**Work instructions**
Restate the full set of records exactly, word for word.

────────────────────

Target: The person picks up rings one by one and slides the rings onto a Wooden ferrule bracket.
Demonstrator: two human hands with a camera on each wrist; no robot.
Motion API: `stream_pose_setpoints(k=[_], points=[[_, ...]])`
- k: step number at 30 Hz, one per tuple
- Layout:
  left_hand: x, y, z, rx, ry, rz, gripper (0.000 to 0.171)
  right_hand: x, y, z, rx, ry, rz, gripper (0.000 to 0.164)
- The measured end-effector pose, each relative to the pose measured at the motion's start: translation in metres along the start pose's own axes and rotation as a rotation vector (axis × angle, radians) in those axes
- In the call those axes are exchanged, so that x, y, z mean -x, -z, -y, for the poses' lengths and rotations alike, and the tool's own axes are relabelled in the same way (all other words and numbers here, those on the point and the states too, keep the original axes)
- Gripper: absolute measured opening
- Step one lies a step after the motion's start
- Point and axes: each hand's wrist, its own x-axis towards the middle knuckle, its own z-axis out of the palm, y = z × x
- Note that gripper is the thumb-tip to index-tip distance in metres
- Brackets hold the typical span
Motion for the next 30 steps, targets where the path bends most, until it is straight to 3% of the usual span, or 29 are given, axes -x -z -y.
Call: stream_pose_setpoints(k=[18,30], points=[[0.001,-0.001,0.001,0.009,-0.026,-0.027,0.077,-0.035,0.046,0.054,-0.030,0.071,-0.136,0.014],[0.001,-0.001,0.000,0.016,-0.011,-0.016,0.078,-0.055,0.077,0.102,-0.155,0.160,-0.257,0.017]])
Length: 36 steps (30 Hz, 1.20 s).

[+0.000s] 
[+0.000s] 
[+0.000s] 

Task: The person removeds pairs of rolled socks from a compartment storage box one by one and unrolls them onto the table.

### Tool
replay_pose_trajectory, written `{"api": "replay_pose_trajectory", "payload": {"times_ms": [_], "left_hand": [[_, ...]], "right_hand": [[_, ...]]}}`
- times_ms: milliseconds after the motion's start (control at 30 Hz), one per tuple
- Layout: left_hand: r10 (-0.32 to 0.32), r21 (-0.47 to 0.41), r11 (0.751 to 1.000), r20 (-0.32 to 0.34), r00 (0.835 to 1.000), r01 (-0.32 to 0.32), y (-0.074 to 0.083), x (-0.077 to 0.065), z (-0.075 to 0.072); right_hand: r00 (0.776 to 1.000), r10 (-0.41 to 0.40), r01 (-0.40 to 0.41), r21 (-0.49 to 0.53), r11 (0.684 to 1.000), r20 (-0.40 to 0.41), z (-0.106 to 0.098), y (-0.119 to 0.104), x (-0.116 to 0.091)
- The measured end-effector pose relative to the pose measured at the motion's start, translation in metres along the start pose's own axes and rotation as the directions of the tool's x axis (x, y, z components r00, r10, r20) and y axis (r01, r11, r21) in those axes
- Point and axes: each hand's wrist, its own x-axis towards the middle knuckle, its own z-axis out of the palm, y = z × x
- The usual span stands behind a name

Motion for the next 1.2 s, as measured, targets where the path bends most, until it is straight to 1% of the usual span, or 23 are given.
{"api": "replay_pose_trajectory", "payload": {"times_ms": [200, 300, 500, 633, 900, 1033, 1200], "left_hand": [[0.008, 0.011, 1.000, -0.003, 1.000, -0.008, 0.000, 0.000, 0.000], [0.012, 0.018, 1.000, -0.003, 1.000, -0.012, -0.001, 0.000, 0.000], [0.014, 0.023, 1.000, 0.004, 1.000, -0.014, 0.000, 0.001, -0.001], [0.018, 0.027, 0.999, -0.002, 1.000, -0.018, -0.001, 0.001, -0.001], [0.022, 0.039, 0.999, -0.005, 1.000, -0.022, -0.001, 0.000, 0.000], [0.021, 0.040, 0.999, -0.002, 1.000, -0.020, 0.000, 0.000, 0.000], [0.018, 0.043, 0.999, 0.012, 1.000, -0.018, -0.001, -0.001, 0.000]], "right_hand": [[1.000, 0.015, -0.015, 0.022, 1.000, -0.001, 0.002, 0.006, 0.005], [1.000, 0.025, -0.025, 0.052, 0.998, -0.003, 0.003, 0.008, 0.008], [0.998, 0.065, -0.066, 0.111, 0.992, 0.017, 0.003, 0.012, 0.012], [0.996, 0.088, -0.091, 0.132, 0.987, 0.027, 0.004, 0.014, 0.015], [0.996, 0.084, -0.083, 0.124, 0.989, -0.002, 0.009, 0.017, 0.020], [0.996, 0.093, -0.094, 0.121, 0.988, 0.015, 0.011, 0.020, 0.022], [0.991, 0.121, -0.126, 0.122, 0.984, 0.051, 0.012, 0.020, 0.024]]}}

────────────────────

**Result below**
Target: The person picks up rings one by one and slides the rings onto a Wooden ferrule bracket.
Demonstrator: two human hands with a camera on each wrist; no robot.
Motion API: `stream_pose_setpoints(k=[_], points=[[_, ...]])`
- k: step number at 30 Hz, one per tuple
- Layout:
  left_hand: x, y, z, rx, ry, rz, gripper (0.000 to 0.171)
  right_hand: x, y, z, rx, ry, rz, gripper (0.000 to 0.164)
- The measured end-effector pose, each relative to the pose measured at the motion's start: translation in metres along the start pose's own axes and rotation as a rotation vector (axis × angle, radians) in those axes
- In the call those axes are exchanged, so that x, y, z mean -x, -z, -y, for the poses' lengths and rotations alike, and the tool's own axes are relabelled in the same way (all other words and numbers here, those on the point and the states too, keep the original axes)
- Gripper: absolute measured opening
- Step one lies a step after the motion's start
- Point and axes: each hand's wrist, its own x-axis towards the middle knuckle, its own z-axis out of the palm, y = z × x
- Note that gripper is the thumb-tip to index-tip distance in metres
- Brackets hold the typical span
Motion for the next 30 steps, targets where the path bends most, until it is straight to 3% of the usual span, or 29 are given, axes -x -z -y.
Call: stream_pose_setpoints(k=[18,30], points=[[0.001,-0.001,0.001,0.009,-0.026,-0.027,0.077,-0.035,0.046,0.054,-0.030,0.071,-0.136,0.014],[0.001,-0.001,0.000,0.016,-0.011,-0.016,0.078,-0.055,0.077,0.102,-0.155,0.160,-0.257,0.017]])
Length: 36 steps (30 Hz, 1.20 s).

[+0.000s] 
[+0.000s] 
[+0.000s] 

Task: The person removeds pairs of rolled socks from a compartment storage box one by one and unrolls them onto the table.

### Tool
replay_pose_trajectory, written `{"api": "replay_pose_trajectory", "payload": {"times_ms": [_], "left_hand": [[_, ...]], "right_hand": [[_, ...]]}}`
- times_ms: milliseconds after the motion's start (control at 30 Hz), one per tuple
- Layout: left_hand: r10 (-0.32 to 0.32), r21 (-0.47 to 0.41), r11 (0.751 to 1.000), r20 (-0.32 to 0.34), r00 (0.835 to 1.000), r01 (-0.32 to 0.32), y (-0.074 to 0.083), x (-0.077 to 0.065), z (-0.075 to 0.072); right_hand: r00 (0.776 to 1.000), r10 (-0.41 to 0.40), r01 (-0.40 to 0.41), r21 (-0.49 to 0.53), r11 (0.684 to 1.000), r20 (-0.40 to 0.41), z (-0.106 to 0.098), y (-0.119 to 0.104), x (-0.116 to 0.091)
- The measured end-effector pose relative to the pose measured at the motion's start, translation in metres along the start pose's own axes and rotation as the directions of the tool's x axis (x, y, z components r00, r10, r20) and y axis (r01, r11, r21) in those axes
- Point and axes: each hand's wrist, its own x-axis towards the middle knuckle, its own z-axis out of the palm, y = z × x
- The usual span stands behind a name

Motion for the next 1.2 s, as measured, targets where the path bends most, until it is straight to 1% of the usual span, or 23 are given.
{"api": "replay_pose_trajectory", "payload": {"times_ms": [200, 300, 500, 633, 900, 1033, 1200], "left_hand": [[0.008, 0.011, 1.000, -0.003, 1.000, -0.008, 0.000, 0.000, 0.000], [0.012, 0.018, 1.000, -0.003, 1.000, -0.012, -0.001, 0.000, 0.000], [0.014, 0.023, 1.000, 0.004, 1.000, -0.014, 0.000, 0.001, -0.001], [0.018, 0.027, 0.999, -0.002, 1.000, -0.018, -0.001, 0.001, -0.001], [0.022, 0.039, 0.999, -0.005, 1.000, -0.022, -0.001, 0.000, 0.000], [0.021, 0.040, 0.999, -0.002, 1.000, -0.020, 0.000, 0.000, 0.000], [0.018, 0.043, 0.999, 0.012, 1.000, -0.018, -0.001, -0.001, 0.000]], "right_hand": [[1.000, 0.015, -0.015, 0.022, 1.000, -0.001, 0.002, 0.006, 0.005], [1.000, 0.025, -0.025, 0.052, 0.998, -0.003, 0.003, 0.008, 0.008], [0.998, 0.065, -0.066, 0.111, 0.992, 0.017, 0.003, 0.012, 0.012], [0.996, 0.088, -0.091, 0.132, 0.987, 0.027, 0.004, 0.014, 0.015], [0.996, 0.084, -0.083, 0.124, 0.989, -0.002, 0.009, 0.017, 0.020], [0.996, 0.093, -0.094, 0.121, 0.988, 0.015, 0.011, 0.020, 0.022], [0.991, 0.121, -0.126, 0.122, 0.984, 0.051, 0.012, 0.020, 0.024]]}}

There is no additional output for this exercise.